No multi-sampled image support: Reading MSAA’ed image is a must have for high-quality rendering, writing would be nice but is not that crucial. Again, support seems to be coming, the cl_image_desc has also a field num_samples. The main use case I have in mind is high-quality deferred shading, where I would definitely like to use an MSAA’ed frame- and depthbuffer.
No named kernel parameter access: While it is possible to work around this using clGetKernelArgInfo, having it built-in in the way OpenGL does it for uniforms would be nice (oh and defaults should be settable, I have a bunch of kernels where some parameters are there “just in case”, being able to set them to default values would be great and is easy to do once reflection is in place.) Unfortunately, this is OpenCL 1.2 only, so I couldn’t try it yet.

OpenCL 1.2 provides at least access to texture arrays, which should help with some rendering techniques (for instance, storing lots of shadow maps in an array instead of passing 16 parameters to the kernel does simplify a lot of code.)

The thing that annoys me the most is that the vendors must already have code lying around to do this, as DirectCompute has none of this limitations. That gives me some hope that implementing it in OpenCL won’t take forever; but it’s still an annoying state now where you have some stuff in CUDA/OpenCL/DirectCompute which is not supported everywhere, even though it runs on the same hardware/driver (and I seriously hope they don’t have everything separate in the driver backend.)

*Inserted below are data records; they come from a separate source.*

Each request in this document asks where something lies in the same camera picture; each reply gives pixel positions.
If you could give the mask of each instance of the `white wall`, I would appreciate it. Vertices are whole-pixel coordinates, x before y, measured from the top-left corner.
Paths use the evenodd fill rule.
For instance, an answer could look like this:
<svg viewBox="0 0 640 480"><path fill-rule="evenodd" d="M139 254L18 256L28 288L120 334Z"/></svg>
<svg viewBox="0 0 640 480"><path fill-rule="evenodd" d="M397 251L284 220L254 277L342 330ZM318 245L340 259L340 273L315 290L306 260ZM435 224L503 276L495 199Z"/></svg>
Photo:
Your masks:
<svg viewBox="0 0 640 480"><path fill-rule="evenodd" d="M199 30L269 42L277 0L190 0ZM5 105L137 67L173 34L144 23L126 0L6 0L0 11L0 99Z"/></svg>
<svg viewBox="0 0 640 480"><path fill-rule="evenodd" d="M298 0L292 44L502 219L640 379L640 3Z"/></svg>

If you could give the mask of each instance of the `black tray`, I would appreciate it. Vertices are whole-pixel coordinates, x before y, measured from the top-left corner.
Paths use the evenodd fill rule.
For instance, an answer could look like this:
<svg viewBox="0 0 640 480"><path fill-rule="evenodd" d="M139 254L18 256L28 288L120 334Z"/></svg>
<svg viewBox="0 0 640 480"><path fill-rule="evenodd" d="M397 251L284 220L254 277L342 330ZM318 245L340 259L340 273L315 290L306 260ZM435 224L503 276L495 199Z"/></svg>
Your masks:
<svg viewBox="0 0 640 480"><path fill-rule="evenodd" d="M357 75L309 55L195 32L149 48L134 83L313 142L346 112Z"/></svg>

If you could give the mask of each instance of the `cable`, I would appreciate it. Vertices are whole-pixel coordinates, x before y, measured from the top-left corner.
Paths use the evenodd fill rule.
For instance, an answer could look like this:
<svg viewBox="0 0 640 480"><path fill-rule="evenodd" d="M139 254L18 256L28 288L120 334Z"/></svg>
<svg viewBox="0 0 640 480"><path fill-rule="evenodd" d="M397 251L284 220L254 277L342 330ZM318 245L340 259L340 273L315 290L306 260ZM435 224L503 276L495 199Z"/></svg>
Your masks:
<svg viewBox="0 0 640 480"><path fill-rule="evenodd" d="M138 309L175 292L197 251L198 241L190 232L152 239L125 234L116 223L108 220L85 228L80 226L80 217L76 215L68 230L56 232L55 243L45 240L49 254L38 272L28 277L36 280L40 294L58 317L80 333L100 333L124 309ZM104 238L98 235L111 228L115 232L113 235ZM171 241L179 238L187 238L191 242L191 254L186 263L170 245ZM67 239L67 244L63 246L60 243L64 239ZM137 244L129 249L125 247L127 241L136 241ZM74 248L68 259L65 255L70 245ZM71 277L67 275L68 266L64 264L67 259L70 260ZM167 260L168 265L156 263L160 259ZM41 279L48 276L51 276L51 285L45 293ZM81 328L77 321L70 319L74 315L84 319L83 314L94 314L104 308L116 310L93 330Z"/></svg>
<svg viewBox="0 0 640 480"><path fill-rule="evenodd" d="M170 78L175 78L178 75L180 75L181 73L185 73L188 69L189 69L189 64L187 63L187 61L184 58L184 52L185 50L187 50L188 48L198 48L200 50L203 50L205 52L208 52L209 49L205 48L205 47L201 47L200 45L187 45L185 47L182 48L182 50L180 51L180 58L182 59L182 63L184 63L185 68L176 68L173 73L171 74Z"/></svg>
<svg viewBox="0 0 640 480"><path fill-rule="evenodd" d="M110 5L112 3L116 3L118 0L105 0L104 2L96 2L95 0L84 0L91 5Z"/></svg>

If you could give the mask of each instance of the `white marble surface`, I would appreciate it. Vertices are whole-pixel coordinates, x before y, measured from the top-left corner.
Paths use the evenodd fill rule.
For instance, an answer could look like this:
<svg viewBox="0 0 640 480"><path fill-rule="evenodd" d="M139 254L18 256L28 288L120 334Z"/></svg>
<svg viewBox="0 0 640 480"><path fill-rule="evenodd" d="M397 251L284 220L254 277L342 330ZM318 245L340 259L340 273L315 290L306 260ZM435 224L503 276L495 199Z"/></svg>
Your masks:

That said, there’s also a bunch of performance issues that needs to be resolved in the current runtimes. For instance, a kernel dispatch is still slower than a draw call – I ported some old pixel-shader style GPGPU code over to OpenCL, and while the code looks and feels the same, it’s a bit slower now on newer hardware. Plus the vendors need to get out new OpenCL drivers out faster. NVIDIA in particular delayed the OpenCL 1.1 drivers over a year. Folks, I’m still using OpenCL on NVIDIA because the hardware is good (and because there is D3D11 interop), and I’m not going to move to CUDA no matter how much you delay it. In the worst case, I’ll switch to AMD knowing that eventually NVIDIA will have to catch up.

Further down the road, there is no eco-system for OpenCL yet, so a bunch of libraries are missing:

Sort: No good, BSD license or better sort libraries which have been tuned on different hardware.
Linear solvers: Doing diffusion depth-of-field without a good, optimized linear solver … sucks.
FFT: Ocean simulation, good bokeh: Not so good without a properly optimized FFT.

Well, back to work, that deferred OpenCL renderer doesn’t write itself :)

Update: Why is it important to access the depth buffer directly? Because you benefit from the hardware compression during reads (reducing the required bandwidth.) This is even more important for multi-sampled buffers, as the hardware compression can do really wonders there. After copying to a normal texture, the compression is lost.